Die Kanadier verspüren keine große Lust, sich an einem US-Militärschlag gegen den Irak zu beteiligen. In Bagdad gibt sich die Regierung unterdessen weiter siegesgewiss.


New York/Chicoutimi - Kanadas Verteidigungsminister John McCallum berichtete während eines Treffens seiner Liberalen Partei in Chicoutimi über die Einstellung des Kabinetts in Ottawa zu einer möglichen Unterstützung der Amerikaner. "Auf der Grundlage der uns bislang vorliegenden Informationen sagen alle in der Regierung, dass wir uns wahrscheinlich nicht an einem Angriff auf Irak beteiligen würden." Diese Haltung könne sich aber ändern, wenn es deutliche Hinweise gebe, dass Irak atomare, biologische oder chemische Waffen produzieren könnte.

Bundeskanzler Gerhard Schröder (SPD) hatte kürzlich erklärt, Deutschland werde sich nicht an einem Militäreinsatz gegen Irak beteiligen.
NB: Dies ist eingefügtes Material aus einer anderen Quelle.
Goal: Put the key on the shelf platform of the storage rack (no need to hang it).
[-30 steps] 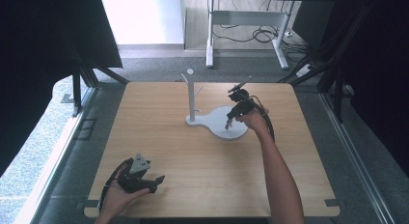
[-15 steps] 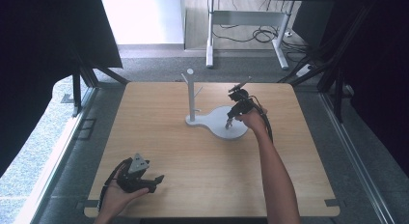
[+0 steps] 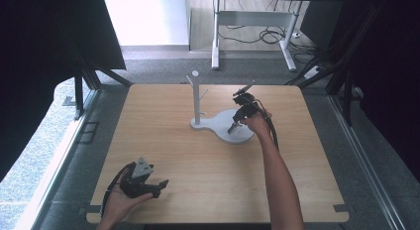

Andere Staaten nannten ein Mandat der Uno als Voraussetzung für einen Angriff.

Iraks Vize-Ministerpräsident Tarik Asis sagte unterdessen dem US-Sender CBS, jeder Versuch, Iraks Präsident Saddam Hussein zu stürzen, sei zum Scheitern verurteilt. "Wir verteidigen unsere Unabhängigkeit, wir verteidigen unsere Integrität, wir verteidigen unsere nationalen Interessen, und es gibt keinen Aggressor, der einen Krieg gegen uns gewinnen könnte." George W. Bush sei nicht so weise wie sein Vater, der Ex-Präsident George Bush, sagte Asis. "Was Vater Bush 1991 tat, war im Interesse Amerikas, was sein Sohn jetzt plant, ist Interesse von Israel und den Zionisten." Unter George Bush hatten die USA zusammen mit einer Koalition von zahlreichen Staaten im Golfkrieg die irakische Besetzung Kuweits beendet.